Facebook will now automatically post news from its partners, in exchange for a cut of the proceeds
Facebook Inc. (FB) today quietly began to roll out a major change to how its homepage works, one that sent ripples through the news industry. The apparent goal of the change is to monetize the sharing of news on its social network. To that end Facebook has created a new piece of News Feed filler dubbed “Instant Articles”. This promoted content gets injected directly into your homepage News Feed. And while those of you with ad block may not notice it at all (as it will likely be filtered out), to others it will represent a significant new wrinkle to Facebook advertising approach.
I. Mass Market? Try a Billion Potential Readers
News on Facebook isn’t anything new and revolutionary in and of itself. A recent survey by the Pew Research Center reported that 30 percent of Americans get their news on the site.
Also not really new is Facebook putting stuff in your News Feed (the homepage stream where your friends’ posts (mostly those of your closest friends and family) show up. A key piece of Facebook’s monetization strategy has long involved injecting ads into the stream. Most controversially in 2013 it rolled out autoplay video advertising to the feed. And at times Facebook has gone to even more bizarre lengths, such as manipulating a handful of users’ feeds in a psychological experiment last June. And Facebook even suggested auto-generated “Related News” links when it came to organically shared news.
But there are some key differences between the new feature and Facebook’s past site policies and strategy.
Facebook’s News Feed will now directly promoted content of a handful of privileged partners.

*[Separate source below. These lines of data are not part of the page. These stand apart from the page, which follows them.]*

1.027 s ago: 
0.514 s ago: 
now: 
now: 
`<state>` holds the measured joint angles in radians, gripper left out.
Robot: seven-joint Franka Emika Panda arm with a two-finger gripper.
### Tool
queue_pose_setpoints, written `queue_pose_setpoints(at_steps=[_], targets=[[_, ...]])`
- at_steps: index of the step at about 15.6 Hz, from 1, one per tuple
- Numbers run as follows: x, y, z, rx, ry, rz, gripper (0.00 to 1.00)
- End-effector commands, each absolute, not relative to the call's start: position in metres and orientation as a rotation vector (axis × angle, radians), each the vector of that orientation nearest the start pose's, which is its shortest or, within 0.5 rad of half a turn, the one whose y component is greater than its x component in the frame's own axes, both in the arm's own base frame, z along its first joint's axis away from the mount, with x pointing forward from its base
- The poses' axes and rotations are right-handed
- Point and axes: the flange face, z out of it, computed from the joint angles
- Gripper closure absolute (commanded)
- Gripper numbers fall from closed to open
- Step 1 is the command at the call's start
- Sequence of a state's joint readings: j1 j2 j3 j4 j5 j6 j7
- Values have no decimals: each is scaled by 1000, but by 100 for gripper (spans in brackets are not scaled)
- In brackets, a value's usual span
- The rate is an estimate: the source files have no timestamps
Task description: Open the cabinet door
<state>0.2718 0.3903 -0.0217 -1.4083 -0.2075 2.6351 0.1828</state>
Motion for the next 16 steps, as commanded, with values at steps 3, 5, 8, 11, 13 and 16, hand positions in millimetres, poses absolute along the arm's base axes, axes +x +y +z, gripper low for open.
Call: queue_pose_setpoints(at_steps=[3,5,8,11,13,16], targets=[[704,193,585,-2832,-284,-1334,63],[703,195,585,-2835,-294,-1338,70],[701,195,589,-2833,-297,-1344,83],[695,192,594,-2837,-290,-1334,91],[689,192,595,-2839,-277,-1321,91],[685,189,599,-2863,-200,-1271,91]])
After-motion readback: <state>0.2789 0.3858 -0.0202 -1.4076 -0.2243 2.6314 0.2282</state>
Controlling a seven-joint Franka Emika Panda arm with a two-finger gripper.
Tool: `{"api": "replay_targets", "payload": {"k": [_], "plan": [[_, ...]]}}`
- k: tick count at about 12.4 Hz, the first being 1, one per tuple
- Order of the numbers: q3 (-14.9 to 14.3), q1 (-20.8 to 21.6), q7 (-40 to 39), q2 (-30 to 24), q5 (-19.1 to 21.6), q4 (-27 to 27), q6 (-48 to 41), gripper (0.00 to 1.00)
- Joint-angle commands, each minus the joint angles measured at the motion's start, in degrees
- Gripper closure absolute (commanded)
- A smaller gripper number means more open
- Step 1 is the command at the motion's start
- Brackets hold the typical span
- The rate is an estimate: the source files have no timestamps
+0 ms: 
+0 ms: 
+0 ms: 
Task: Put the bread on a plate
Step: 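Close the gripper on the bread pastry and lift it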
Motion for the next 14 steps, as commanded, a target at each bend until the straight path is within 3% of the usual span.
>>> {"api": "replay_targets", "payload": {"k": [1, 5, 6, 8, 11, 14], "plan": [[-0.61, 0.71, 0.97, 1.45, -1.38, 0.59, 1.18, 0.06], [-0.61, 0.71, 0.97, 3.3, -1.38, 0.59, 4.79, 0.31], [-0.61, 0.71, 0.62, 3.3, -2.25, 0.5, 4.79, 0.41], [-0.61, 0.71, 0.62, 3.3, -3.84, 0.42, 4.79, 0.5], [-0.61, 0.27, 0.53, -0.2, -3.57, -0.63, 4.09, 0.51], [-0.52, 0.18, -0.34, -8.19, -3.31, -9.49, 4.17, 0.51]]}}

Most notably, news on Facebook has traditionally been organically shared by (quasi) independent parties — your friends. Presumably Facebook isn’t paying your friends anything to repost news stories they like and presumably your friends are paying Facebook to promote those posts. Even when it came to the Related News links, it appeared that Facebook was drawing much, if not all, the suggestions from articles it had spied being organically shared on the site. Hence to some degree that suggestion list was at worst lightly curated and somewhat source-agnostic.
While large news networks sometimes buy ad space and promote articles via ads, those plugs were always visually distinct from the organically shared news from your friends. Now that is no longer the case.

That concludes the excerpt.